# [EXERCISE GOAL]
Output the listing below verbatim.

· · · · ·

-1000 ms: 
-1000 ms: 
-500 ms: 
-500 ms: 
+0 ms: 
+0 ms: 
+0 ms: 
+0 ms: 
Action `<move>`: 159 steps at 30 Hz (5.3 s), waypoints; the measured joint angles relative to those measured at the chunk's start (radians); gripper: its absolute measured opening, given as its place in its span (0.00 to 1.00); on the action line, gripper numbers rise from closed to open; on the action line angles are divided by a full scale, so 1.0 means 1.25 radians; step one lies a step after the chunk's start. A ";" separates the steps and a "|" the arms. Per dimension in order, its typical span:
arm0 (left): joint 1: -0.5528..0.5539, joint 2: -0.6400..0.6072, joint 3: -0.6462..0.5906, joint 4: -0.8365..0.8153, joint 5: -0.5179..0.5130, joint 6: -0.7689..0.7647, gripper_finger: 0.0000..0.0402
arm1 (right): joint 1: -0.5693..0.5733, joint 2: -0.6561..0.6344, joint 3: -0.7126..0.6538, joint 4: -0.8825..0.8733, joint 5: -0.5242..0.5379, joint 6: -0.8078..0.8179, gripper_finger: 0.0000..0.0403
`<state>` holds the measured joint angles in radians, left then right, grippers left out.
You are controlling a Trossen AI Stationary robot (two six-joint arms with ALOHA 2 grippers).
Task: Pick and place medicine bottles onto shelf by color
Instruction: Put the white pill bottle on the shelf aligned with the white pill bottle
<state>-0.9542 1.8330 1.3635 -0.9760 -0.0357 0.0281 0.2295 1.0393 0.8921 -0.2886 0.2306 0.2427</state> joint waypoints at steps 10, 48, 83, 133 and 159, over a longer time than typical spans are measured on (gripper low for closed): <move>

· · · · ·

# [RESPONSE FOR THIS EXERCISE]
-1000 ms: 
-1000 ms: 
-500 ms: 
-500 ms: 
+0 ms: 
+0 ms: 
+0 ms: 
+0 ms: 
Action `<move>`: 159 steps at 30 Hz (5.3 s), waypoints; the measured joint angles relative to those measured at the chunk's start (radians); gripper: its absolute measured opening, given as its place in its span (0.00 to 1.00); on the action line, gripper numbers rise from closed to open; on the action line angles are divided by a full scale, so 1.0 means 1.25 radians; step one lies a step after the chunk's start. A ";" separates the steps and a "|" the arms. Per dimension in order, its typical span:
arm0 (left): joint 1: -0.5528..0.5539, joint 2: -0.6400..0.6072, joint 3: -0.6462..0.5906, joint 4: -0.8365..0.8153, joint 5: -0.5179..0.5130, joint 6: -0.7689..0.7647, gripper_finger: 0.0000..0.0402
arm1 (right): joint 1: -0.5693..0.5733, joint 2: -0.6561..0.6344, joint 3: -0.7126..0.6538, joint 4: -0.8825..0.8733, joint 5: -0.5242..0.5379, joint 6: -0.8078..0.8179, gripper_finger: 0.0000..0.0403
`<state>` holds the measured joint angles in radians, left then right, grippers left out.
You are controlling a Trossen AI Stationary robot (two six-joint arms with ALOHA 2 grippers).
Task: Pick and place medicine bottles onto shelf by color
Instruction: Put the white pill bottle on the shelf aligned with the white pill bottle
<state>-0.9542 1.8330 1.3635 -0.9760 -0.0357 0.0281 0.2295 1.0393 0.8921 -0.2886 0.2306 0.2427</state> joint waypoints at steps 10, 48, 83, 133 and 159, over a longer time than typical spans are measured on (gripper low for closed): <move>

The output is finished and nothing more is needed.